A 77-kilobase region of chromosome 6p22.2 is associated with dyslexia in families from the United Kingdom and from the United States

Abstract

Several quantitative trait loci (QTLs) that influence developmental dyslexia (reading disability [RD]) have been mapped to chromosome regions by linkage analysis. The most consistently replicated area of linkage is on chromosome 6p23-21.3. We used association analysis in 223 siblings from the United Kingdom to identify an underlying QTL on 6p22.2. Our association study implicates a 77-kb region spanning the gene TTRAP and the first four exons of the neighboring uncharacterized gene KIAA0319. The region of association is also directly upstream of a third gene, THEM2. We found evidence of these associations in a second sample of siblings from the United Kingdom, as well as in an independent sample of twin-based sibships from Colorado. One main RD risk haplotype that has a frequency of approximately 12% was found in both the U.K. and U.S. samples. The haplotype is not distinguished by any protein-coding polymorphisms, and, therefore, the functional variation may relate to gene expression. The QTL influences a broad range of reading-related cognitive abilities but has no significant impact on general cognitive performance in these samples.

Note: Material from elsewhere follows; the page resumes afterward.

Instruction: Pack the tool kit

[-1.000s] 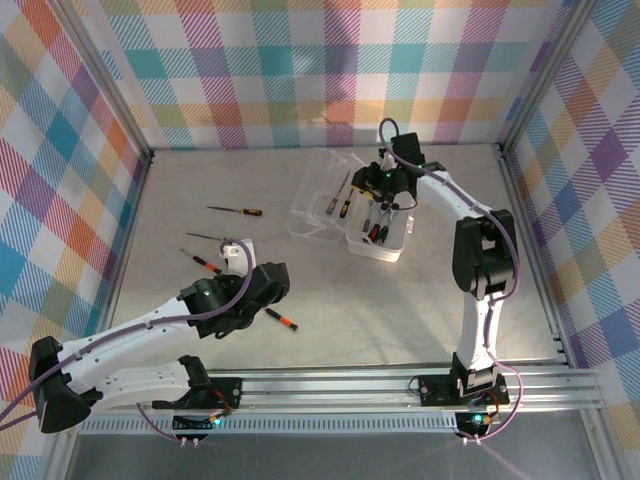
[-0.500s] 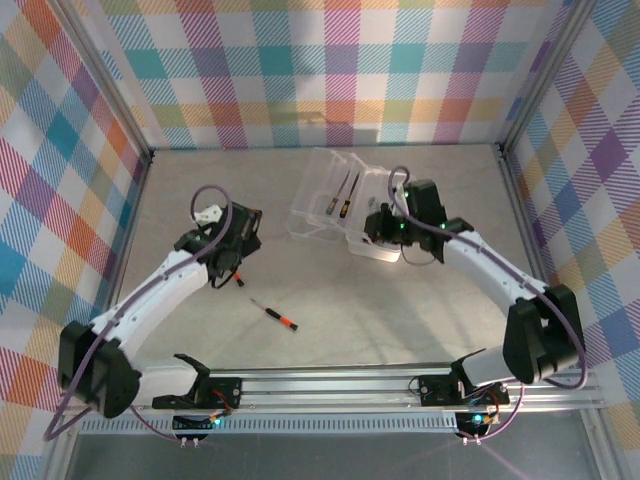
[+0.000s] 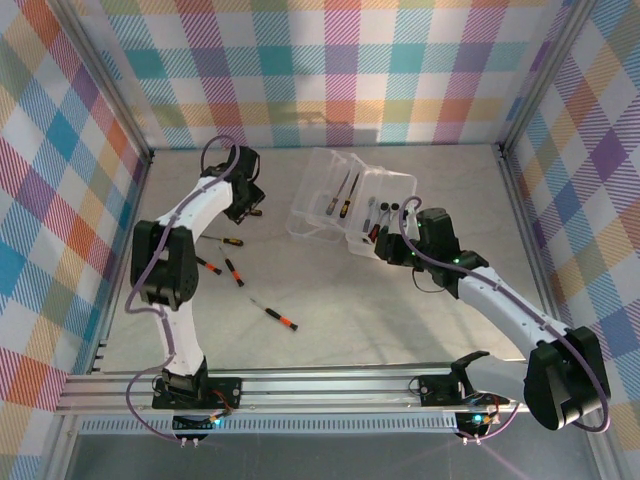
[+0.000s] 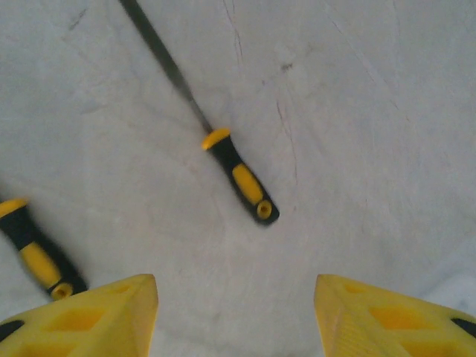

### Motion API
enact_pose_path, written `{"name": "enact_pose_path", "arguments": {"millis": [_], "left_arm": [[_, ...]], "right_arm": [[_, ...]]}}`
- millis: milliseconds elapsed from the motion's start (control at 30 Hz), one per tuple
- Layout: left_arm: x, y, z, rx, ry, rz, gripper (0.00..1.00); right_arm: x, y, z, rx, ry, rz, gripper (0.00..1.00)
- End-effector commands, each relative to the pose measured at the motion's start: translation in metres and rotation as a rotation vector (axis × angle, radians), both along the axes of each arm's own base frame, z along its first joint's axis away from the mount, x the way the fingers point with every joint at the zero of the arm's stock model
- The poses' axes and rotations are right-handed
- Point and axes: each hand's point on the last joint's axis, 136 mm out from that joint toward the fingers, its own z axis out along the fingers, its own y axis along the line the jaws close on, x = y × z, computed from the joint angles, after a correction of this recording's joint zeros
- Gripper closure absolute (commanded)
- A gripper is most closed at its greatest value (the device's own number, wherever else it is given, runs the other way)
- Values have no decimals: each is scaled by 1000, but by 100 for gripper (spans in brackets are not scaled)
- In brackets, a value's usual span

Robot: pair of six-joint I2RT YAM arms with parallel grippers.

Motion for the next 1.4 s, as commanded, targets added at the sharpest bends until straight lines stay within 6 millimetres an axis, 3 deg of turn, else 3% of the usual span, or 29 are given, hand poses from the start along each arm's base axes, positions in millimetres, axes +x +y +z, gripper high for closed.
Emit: {"name": "enact_pose_path", "arguments": {"millis": [0,233,467,700,833,1067,1167,1367], "left_arm": [[5,14,-16,-45,78,96,43],[24,20,-58,-142,136,179,43],[33,14,-82,-193,176,177,45],[31,8,-90,-201,215,77,64],[26,-5,-92,-243,216,-31,78],[1,-7,-90,-235,214,-113,91],[-8,-7,-81,-216,200,-150,96],[-22,-20,-44,-190,74,-235,99]], "right_arm": [[3,-4,0,-25,-37,-13,71],[4,-4,-1,-25,-34,-22,68],[4,-4,-2,-21,-29,-20,68],[2,-4,-1,-24,-28,-18,69],[2,-5,-3,-33,-16,-21,69],[2,-7,-2,-36,-14,-30,69],[2,-6,-2,-30,-15,-28,69],[0,-5,4,-9,-32,-24,69]]}}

In addition, the QTL effect may be largely limited to the severe range of reading disability.

Figure 1

Linkage across 6p24.3-21.1 with reading-related measures in sample 1 (223 U.K. siblings, 195 total sibling pairs), before and after adjustment for IQ. IQ adjustment increased the strength of linkage and refined the QTL position.

Figure 2

Representation of the 225-kb region surrounding the QTL in sample 1. The LD map shows a three-dimensional color-coded plot for pairwise intermarker LD statistics (48 biallelic markers). The colors represent D′ values: green indicates high LD, and blue indicates low LD. The height of the peaks represents the −log₁₀ significance of pairwise LD; high peaks indicate significant LD. Three major LD regions are distinguishable: A, B, and C. The red ribbon represents the significance of SNP associations (−ln[P value]) with the IQ-adjusted orthographic coding (OC-irreg) phenotype (see also table A1 [online only]). The SNPs that showed the strongest associations (and the corresponding P values) are indicated by arrows. The genes within the region and the locations of the SNPs are shown at the bottom.